While Russia did endorse the measure demanding Assad implement the demands of the Annan Plan, some alterations were required. The alterations that Russia requested reduced the UN’s recourse against Assad.
The new resolution suggests only that the UN will take “further steps” should Assad ignore international consensus. Some had called for a more specific threat in the wording of the document.
In a surprising turn, NGO Human Rights Watch, which has thus far concentrated on injustices perpetrated by government forces, has published a report accusing armed opposition groups of numerous human rights violations ranging from forced confessions to arbitrary detention and murder.
HWO called on opposition leaders to demand an end to human rights violations by their followers: “the Syrian government’s brutal tactics cannot justify abuses by armed opposition groups. Opposition leaders should make it clear to their followers that they must not torture, kidnap, or execute under any circumstances.”

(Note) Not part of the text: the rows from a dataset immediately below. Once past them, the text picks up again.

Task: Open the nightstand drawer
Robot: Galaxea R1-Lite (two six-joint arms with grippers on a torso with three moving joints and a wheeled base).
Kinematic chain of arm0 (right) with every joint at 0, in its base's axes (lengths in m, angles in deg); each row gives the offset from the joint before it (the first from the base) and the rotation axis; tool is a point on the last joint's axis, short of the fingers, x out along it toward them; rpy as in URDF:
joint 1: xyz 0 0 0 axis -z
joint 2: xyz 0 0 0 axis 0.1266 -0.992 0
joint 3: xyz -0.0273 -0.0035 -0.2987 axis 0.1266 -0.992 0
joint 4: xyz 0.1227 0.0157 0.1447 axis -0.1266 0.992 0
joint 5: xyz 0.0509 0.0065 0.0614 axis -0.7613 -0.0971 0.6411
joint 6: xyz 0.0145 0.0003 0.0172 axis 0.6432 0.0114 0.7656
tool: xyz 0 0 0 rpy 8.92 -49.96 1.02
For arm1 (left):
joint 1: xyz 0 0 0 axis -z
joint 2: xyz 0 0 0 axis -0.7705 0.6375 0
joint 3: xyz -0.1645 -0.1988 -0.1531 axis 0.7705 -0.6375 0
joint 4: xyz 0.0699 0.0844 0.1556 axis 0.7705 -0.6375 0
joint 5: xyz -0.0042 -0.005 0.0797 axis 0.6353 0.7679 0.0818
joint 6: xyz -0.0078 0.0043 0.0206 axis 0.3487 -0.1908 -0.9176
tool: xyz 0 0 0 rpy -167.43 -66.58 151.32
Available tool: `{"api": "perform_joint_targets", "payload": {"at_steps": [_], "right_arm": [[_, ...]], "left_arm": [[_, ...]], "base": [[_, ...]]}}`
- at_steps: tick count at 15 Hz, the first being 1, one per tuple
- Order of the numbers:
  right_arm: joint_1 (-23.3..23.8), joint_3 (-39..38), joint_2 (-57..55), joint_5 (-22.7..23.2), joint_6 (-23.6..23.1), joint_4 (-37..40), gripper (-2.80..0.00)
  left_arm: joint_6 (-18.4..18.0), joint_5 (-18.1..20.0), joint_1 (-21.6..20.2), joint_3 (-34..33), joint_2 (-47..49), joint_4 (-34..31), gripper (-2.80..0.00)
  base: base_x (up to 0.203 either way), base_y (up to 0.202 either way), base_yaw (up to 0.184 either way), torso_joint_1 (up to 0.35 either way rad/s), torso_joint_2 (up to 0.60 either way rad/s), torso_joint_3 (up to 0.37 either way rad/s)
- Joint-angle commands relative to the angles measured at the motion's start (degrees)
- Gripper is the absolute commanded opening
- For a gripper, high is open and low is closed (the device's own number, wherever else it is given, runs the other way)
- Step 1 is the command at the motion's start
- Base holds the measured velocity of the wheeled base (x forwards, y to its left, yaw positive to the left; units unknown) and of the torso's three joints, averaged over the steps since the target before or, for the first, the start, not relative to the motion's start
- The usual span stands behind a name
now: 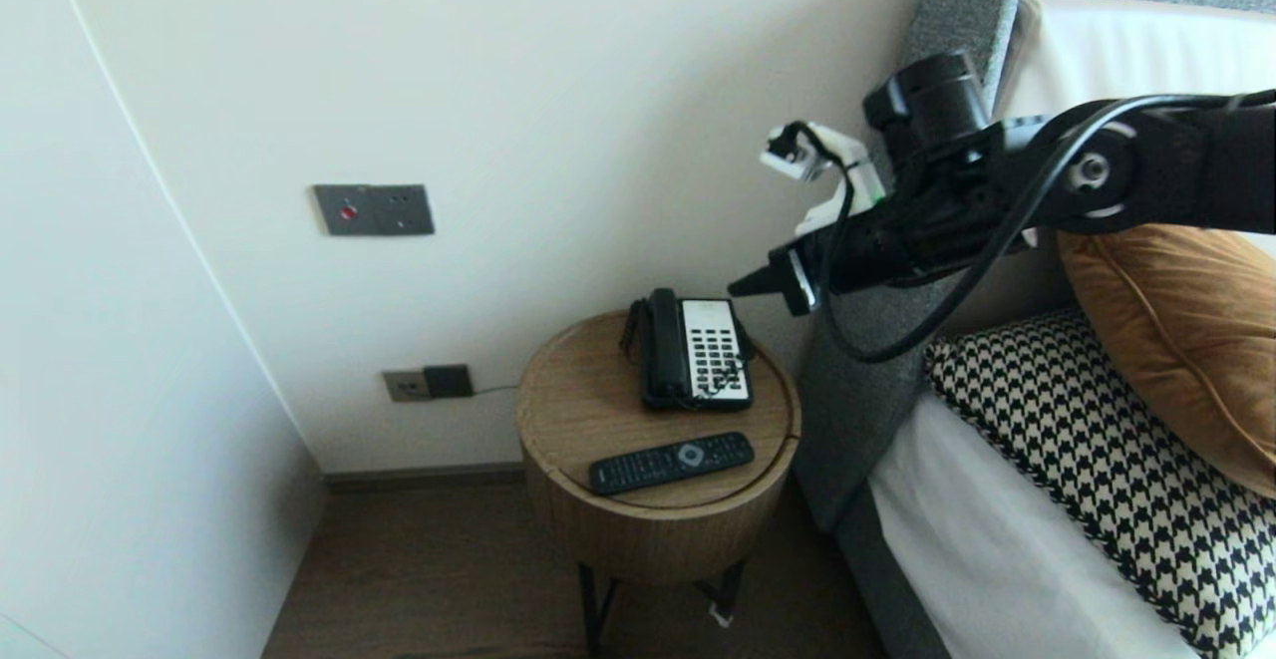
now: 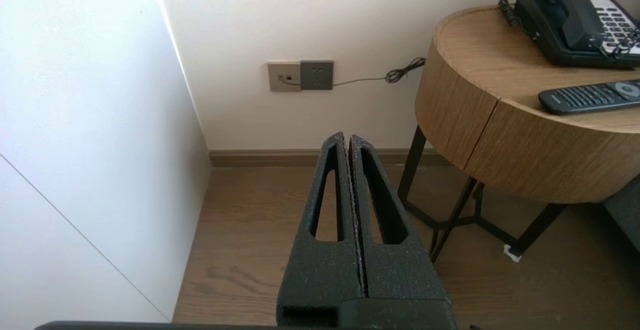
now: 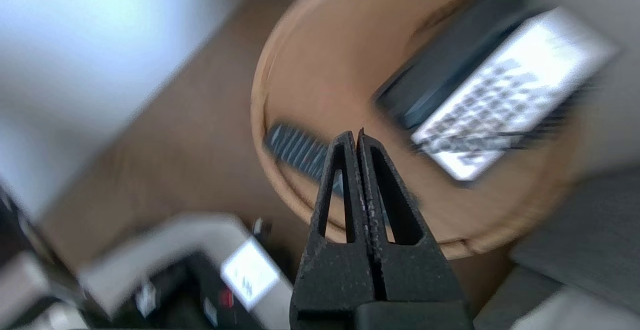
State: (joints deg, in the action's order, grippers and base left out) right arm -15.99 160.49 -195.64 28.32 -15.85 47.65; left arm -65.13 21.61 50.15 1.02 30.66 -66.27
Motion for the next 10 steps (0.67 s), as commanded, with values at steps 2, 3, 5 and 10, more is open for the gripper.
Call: {"api": "perform_joint_targets", "payload": {"at_steps": [2,3,5,10], "right_arm": [[0.19,1.41,-8.31,8.07,-5.03,2.07,-2.8],[0.49,0.6,-8.54,9.35,-7.69,2.14,-2.8],[0.65,-1.56,-9.02,9.68,-13.05,2.43,-2.8],[1.44,-3.88,-11.65,9.46,-23.65,4.32,-2.8]], "left_arm": [[0.02,-0.05,-0.02,0.03,-0.07,-0.02,-2.8],[0.02,-0.05,-0.02,0.03,-0.07,-0.02,-2.8],[0.02,-0.05,-0.02,-0.03,-0.07,-0.02,-2.8],[0.02,-0.05,-0.02,0.03,-0.07,-0.02,-2.8]], "base": [[0.0,0.0,0.0,0.0,0.0,0.0],[0.0,0.0,0.0,0.0,0.0,0.0],[0.0,0.0,0.0,0.0,0.0,0.0],[0.0,0.0,0.0,0.0,0.0,0.0]]}}
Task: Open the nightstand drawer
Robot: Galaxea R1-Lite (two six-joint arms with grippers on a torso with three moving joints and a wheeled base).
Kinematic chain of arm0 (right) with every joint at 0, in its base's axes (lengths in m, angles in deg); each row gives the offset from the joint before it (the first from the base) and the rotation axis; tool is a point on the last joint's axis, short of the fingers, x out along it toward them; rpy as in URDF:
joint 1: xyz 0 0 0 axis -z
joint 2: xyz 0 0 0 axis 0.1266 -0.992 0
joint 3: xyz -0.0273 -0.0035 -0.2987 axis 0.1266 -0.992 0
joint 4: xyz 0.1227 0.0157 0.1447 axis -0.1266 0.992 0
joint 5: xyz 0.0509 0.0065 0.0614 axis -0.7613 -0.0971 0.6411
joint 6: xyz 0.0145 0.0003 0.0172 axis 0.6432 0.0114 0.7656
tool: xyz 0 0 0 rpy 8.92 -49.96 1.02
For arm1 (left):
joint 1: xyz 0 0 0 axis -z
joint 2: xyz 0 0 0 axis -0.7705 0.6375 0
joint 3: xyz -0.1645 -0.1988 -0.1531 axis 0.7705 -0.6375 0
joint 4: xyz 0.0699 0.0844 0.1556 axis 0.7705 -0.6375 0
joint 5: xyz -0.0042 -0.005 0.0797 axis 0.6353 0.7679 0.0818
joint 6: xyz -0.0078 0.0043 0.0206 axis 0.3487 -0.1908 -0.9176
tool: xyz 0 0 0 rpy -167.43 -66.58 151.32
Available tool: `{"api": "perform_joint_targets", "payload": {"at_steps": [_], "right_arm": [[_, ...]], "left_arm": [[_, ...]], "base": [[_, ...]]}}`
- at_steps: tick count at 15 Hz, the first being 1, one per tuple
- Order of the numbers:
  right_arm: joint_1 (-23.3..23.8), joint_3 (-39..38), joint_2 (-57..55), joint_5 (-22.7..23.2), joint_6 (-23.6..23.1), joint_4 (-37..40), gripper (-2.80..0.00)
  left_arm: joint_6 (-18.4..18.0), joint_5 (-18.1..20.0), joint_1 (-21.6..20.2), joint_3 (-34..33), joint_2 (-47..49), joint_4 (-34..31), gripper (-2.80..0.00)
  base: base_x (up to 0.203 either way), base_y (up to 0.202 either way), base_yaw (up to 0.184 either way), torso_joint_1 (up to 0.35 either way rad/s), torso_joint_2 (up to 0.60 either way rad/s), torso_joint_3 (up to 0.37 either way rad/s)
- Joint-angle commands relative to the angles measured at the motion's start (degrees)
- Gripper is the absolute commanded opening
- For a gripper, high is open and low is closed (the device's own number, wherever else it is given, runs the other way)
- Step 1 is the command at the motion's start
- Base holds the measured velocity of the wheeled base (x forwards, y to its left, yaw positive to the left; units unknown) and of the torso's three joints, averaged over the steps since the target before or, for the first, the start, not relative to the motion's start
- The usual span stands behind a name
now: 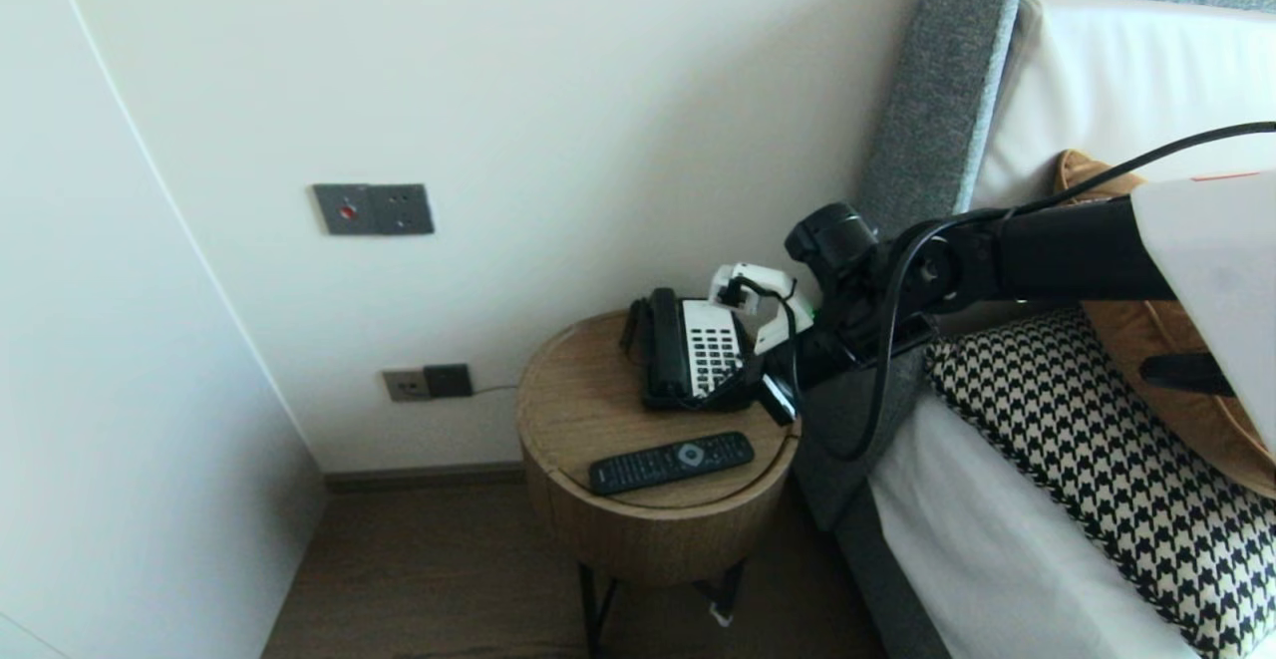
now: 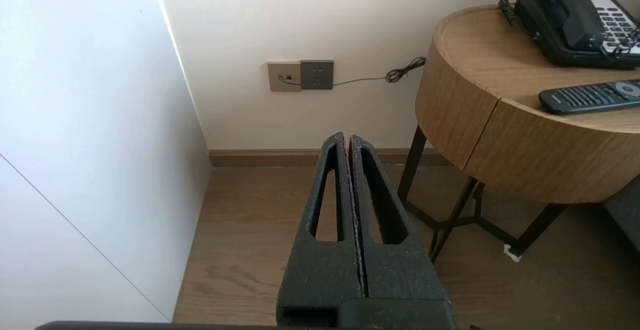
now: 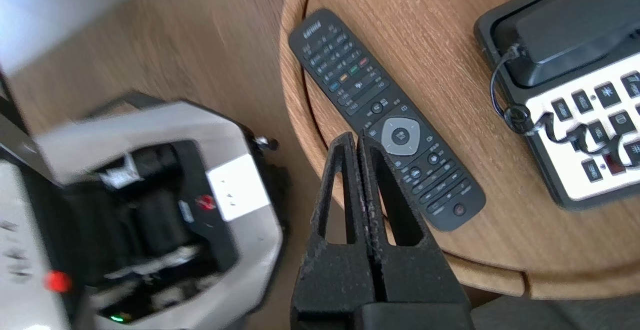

This week, members of Syrian opposition gained access to the private emails of the Assad Regime’s inner circle. They leaked more than 3,000 to the British newspaper The Guardian, which has published a series of stories about new insights the private communications reveal about the rulers of Syria and their associates.
The emails indicated that American educated Hadeel al-Ali has become one of Assad’s key advisers, tipping him off about the presence of a slight opposition and a group of international journalists in the district of Homs. Shortly after, the district was bombarded with heavy shelling, to the revulsion of the international community.
American military leaders are continuing to engage in open talks about intervention in the Syrian crisis. Many are strongly in favour of providing arms and support to opposition fighting within Syria’s boarders. It is unclear whether reports of severe human rights violations by opposition groups are influencing such talks.
On an official visit to Damascus two weeks ago, Kofi Annan openly criticized the suggestion of military intervention in Syria. Annan has warned the international community that the country is already on the verge of a civil war that could have devastating consequences for the entire region.